Directions:
Could you please return each line of the data that has the word "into"?

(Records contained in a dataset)
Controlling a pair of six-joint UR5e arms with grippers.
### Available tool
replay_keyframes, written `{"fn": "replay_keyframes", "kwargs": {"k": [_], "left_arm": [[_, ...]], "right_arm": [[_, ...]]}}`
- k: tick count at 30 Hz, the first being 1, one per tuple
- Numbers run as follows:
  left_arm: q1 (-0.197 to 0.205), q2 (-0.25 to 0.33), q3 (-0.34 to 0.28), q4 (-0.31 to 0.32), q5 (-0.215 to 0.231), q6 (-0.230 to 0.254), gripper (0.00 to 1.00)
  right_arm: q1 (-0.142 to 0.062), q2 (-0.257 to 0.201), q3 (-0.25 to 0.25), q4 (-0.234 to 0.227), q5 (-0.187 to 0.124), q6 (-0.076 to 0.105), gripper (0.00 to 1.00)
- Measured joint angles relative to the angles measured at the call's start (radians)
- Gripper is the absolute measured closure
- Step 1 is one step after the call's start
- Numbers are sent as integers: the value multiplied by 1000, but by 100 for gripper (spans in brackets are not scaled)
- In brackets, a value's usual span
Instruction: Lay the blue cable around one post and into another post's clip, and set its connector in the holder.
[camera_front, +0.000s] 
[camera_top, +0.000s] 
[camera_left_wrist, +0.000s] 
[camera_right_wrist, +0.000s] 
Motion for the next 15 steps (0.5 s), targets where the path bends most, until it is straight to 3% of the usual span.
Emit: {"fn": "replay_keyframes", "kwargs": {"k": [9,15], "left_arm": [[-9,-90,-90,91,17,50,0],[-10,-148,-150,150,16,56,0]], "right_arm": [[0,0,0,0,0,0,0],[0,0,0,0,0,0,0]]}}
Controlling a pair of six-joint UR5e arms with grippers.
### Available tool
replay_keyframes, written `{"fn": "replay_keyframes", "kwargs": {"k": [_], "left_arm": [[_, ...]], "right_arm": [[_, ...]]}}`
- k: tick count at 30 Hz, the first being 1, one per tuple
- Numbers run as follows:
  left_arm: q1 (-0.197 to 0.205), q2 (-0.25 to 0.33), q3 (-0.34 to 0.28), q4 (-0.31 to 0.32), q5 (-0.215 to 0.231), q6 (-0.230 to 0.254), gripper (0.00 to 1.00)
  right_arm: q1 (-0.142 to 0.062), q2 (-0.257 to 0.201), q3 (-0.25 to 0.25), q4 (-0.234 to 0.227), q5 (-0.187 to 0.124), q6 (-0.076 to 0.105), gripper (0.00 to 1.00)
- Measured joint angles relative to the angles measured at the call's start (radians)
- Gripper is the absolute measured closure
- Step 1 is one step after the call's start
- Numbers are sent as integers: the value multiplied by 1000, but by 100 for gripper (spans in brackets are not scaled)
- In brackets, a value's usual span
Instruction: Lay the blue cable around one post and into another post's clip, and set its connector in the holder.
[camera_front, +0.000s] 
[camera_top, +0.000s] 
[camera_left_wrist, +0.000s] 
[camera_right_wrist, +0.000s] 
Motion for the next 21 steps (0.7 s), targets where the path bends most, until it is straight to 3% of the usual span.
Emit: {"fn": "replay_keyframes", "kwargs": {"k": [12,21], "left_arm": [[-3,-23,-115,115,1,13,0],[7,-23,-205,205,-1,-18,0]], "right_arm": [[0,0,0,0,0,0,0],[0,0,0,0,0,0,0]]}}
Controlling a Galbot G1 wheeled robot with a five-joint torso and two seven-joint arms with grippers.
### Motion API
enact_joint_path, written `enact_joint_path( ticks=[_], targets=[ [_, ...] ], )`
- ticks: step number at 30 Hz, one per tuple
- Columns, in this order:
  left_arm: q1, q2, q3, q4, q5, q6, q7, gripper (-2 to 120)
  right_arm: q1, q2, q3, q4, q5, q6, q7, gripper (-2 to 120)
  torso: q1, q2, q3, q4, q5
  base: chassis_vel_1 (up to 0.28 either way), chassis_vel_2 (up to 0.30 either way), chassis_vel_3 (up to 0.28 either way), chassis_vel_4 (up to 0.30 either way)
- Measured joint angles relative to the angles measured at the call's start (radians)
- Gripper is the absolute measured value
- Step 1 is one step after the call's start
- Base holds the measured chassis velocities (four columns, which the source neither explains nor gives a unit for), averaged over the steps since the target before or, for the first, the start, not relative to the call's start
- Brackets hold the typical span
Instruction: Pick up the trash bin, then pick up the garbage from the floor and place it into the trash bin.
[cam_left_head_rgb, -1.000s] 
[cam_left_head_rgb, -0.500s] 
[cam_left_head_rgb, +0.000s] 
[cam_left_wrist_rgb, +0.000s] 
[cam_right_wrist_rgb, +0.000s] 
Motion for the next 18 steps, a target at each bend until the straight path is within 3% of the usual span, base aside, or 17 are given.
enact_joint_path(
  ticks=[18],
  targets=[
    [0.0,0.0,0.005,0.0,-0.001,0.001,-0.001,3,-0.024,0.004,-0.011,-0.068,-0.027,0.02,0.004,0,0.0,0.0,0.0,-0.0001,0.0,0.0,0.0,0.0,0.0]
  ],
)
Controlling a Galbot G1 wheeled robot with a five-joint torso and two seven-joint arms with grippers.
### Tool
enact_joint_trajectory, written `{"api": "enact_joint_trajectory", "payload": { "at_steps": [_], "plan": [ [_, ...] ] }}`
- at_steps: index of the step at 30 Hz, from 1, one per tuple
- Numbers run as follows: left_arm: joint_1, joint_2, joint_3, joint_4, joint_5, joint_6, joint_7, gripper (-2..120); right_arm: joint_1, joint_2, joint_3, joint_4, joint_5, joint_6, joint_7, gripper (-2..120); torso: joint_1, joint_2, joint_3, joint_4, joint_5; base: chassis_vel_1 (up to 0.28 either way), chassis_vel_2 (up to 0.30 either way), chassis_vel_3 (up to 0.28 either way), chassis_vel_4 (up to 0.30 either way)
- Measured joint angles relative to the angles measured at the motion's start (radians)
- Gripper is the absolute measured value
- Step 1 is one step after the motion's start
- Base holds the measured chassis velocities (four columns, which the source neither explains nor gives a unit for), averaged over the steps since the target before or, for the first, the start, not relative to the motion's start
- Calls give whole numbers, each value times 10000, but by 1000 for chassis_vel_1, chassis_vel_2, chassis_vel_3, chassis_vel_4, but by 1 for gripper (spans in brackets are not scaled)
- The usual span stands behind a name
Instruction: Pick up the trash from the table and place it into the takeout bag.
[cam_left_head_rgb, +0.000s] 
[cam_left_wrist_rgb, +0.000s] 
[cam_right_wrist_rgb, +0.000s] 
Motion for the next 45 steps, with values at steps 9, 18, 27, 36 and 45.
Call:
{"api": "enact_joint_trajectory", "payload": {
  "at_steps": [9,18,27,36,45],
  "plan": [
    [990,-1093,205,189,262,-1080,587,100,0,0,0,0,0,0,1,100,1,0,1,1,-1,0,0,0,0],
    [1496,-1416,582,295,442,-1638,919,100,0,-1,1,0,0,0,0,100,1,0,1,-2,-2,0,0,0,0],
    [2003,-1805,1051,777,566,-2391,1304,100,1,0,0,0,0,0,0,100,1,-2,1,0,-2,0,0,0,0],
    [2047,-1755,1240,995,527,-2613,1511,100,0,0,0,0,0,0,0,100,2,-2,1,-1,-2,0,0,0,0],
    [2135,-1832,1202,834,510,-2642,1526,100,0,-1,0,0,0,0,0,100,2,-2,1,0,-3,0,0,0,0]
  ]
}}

Answer to this problem:
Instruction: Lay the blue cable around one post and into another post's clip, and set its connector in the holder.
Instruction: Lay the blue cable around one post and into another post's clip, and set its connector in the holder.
Instruction: Pick up the trash bin, then pick up the garbage from the floor and place it into the trash bin.
Instruction: Pick up the trash from the table and place it into the takeout bag.

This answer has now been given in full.